Anecdotes about districts’ success stories with particular professional-development brands, services, and approaches are common in today’s marketplace. But is there proof that any of them actually work?

For the most part, the answer is no, according to scholars who have studied the link between postlicensure teacher training and student academic achievement. Reasons for that dearth of evidence include a general lack of rigor in education research, as well as specific obstacles that make studying professional development’s impact on student achievement a challenge.

Few studies of professional development employ scientifically rigorous methodologies. The research literature on the training, scholars say is largely qualitative or descriptive, and therefore not capable of answering nuanced cause-and-effect questions.

At the same time, there are many problems with those programs and studies that do purport to tackle the student-achievement question.

“First, the intervention itself should be workable, and some are not supported by theory or scientific action. Second, the program needs to be fully implemented if you want to see any effects, and in many cases, fidelity is a real challenge,” said Kwang S. Yoon, an analyst at the Washington-based American Institutes of Research who studies in-service training. “And the third piece is the intervention research itself. It may be weak in design.”

For a 2007 review commissioned by the U.S. Department of Education, Mr. Yoon and colleagues pulled more than 1,300 potentially relevant research studies of professional development conducted between 1986 and 2006.

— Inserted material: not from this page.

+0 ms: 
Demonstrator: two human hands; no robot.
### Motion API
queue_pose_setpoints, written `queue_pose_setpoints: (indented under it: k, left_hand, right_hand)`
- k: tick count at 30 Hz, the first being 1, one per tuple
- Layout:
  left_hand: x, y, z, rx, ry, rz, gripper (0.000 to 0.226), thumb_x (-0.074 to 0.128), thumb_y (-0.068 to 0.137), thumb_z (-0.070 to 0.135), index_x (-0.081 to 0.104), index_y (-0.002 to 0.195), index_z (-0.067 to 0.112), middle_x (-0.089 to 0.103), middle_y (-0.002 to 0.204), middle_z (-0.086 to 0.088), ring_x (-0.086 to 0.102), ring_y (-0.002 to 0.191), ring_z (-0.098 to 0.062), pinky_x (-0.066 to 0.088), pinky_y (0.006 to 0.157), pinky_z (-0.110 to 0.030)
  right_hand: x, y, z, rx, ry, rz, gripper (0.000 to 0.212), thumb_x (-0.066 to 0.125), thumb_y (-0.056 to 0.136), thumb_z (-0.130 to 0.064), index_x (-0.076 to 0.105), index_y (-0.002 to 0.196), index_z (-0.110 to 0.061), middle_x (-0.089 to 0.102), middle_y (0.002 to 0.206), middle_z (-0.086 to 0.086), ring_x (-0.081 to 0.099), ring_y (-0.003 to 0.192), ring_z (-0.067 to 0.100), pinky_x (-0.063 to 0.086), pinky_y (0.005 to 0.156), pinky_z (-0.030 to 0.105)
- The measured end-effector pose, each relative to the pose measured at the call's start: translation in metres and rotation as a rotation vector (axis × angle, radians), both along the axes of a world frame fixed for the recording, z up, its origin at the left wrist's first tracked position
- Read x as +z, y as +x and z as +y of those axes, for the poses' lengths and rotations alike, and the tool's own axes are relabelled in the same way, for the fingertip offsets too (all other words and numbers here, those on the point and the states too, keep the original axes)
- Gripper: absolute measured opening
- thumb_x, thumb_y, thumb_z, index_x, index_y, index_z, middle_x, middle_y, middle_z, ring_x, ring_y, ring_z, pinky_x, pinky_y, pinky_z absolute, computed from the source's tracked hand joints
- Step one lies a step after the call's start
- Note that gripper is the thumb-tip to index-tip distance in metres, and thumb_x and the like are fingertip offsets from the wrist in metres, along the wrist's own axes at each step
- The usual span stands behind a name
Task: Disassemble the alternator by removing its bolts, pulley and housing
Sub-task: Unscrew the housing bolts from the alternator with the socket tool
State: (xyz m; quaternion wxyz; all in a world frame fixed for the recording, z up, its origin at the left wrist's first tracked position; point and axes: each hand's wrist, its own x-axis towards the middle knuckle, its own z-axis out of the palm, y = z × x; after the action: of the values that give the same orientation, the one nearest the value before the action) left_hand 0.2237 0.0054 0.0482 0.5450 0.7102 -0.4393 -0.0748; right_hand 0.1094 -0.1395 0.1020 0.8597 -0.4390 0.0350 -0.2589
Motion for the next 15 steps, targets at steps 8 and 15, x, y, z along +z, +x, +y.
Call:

Only 132 specifically focused on K-12 in-service training in reading, mathematics, or science. And of those, only nine studies met evidence standards set by the What Works Clearinghouse, the arm of the federal Institute of Education Sciences that reviews experimental research on program impact.

Time on Task

The review found that, across the nine studies, only the teachers who received a substantial amount of development boosted students’ scores. Three of the nine studies, those that examined summer institutes or workshops between five and 14 hours in length, showed no effect on student achievement. The studies that looked at teachers trained between 30 and 100 hours were correlated with positive student-achievement gains.

Advocates have seized on those findings as evidence that the amount of time currently spent on professional development is insufficient. But given the small sample sizes of most of those studies, Mr. Yoon said, they don’t provide conclusive answers to the question of how much time spent in training matters.

Rather, he said, the effects of professional development are likely functions of both the time and the quality of the specific training. “You can have many, many hours without much engagement,” he noted. “Any serious teacher change or teacher learning requires intensive treatment of some topic of significance.”

An added problem is that professional development is mediated through teachers’ own practices. A successful in-service-training program, therefore, must inculcate in teachers behaviors that improve outcomes for students.

“Even if professional development is effective and a teacher learned something, what makes them really improve their practice in the classroom when they are so busy and so tired?” Mr. Yoon said. “I don’t think there is a huge external incentive for the teachers to practice their new learning. … I think that’s a huge [research] gap that we do not think to pay much attention to.”

Some of the largest-scale studies have found that even when teachers have indeed changed practices in response to a professional-development intervention, those changes haven’t led to greater student learning.

A 2008 federally financed study used a randomized experiment to look at the impact of two early-reading intervention programs. It found that the intervention caused significant increases in teachers’ knowledge and changes in their teaching practices, but did not significantly enhance students’ reading achievement.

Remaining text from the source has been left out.